Der Sachverhalt entsprach denen, die noch zum Ende des Jahres 2010 (vor der Gesetzesänderung) für Furore gesorgt hatten. Eheleute machten die Kosten für einen im Jahr 2006 durchgeführten Kuraufenthalt als außergewöhnliche Belastungen geltend. Die medizinische Notwendigkeit der Kur war jedoch nicht durch ein vor Kurbeginn ausgestelltes amtsärztliches oder vergleichbares Attest belegt, weshalb der Antrag bei Finanzamt und Finanzgericht scheiterte.

Entscheidung

Der BFH toleriert die rückwirkende Gesetzesänderung und wies die Revision zurück.
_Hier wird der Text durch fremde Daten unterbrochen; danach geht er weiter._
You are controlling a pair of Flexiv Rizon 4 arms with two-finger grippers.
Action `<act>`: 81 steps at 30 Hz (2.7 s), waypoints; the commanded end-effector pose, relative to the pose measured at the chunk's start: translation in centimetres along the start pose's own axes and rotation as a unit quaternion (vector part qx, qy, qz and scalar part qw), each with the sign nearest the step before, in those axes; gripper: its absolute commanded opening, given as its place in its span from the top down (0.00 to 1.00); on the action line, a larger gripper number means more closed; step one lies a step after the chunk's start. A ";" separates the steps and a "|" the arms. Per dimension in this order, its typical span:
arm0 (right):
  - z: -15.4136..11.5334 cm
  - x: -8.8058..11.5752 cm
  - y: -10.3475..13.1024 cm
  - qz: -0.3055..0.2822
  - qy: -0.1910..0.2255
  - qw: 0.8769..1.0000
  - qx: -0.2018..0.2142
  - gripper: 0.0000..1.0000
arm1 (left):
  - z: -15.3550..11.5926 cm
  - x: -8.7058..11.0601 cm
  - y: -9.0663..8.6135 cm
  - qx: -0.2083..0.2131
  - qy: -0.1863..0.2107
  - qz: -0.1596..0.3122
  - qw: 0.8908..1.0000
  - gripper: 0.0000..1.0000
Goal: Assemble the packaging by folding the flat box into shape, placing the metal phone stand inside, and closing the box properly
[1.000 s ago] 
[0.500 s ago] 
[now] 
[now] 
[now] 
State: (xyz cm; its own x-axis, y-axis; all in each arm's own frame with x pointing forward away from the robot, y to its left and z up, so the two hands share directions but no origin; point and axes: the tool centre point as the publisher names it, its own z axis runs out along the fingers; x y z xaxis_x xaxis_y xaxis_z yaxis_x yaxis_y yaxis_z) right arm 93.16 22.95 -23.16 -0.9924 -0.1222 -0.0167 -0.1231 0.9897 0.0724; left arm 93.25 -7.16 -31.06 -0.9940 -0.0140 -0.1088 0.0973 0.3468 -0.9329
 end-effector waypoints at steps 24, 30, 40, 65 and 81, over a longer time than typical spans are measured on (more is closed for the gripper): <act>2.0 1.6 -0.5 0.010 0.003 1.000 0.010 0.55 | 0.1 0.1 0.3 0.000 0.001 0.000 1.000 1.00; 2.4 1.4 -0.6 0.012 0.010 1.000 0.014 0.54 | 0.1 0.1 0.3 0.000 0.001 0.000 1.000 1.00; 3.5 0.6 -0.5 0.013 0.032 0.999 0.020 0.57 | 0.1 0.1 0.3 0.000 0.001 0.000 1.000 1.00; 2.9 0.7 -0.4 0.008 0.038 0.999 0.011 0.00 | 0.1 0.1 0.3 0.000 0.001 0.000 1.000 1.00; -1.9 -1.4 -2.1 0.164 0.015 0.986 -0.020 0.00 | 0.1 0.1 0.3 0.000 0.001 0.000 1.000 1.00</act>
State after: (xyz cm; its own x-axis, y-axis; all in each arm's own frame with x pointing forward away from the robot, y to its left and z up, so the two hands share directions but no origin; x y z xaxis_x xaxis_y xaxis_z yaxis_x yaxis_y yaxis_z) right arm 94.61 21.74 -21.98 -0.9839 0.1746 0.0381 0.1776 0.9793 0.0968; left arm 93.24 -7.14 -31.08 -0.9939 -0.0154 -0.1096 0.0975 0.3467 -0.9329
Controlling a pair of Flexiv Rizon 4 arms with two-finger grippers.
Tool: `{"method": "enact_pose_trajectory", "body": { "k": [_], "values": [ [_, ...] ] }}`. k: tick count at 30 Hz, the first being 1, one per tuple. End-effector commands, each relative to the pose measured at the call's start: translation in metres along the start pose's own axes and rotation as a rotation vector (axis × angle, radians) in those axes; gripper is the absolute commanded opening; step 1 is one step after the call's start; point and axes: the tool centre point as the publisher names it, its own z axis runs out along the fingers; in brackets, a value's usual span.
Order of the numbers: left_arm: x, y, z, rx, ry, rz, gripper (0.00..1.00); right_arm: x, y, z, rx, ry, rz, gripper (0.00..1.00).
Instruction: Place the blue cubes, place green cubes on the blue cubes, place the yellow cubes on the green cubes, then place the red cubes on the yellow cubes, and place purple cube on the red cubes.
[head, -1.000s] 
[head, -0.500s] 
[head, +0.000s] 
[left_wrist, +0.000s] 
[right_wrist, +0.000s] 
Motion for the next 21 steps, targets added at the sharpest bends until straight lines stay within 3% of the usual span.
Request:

Auf die strenge Art des Nachweises könne nach geltendem Recht nicht mehr verzichtet werden. Eine verfassungsrechtlich unzulässige Rückwirkung sei hierbei nicht zu beklagen, denn dem Gesetzgeber ist es unter dem Gesichtspunkt des Vertrauensschutzes nicht verwehrt, eine Rechtslage rückwirkend festzuschreiben, die vor einer Rechtsprechungsänderung einer gefestigten Rechtsprechung und einheitlichen Rechtspraxis entsprach.

Konsequenz

Weil der Streitfall das Jahr 2006 und damit einen Zeitraum betraf, in dem das Nachweisverlangen der ständigen Rechtsprechung entsprach, musste der BFH auch nicht über eine im Vertrauen auf die erfolgte Rechtsprechungsänderung getätigte Disposition in der Zeit nach November 2010 urteilen. Hier hätte die Entscheidung (zumindest bis zur Einbringung der Gesetzesinitiative im März 2011) anders lauten können. Es bleibt abzuwarten, ob dennoch gegen das Urteil Verfassungsbeschwerde eingelegt wird.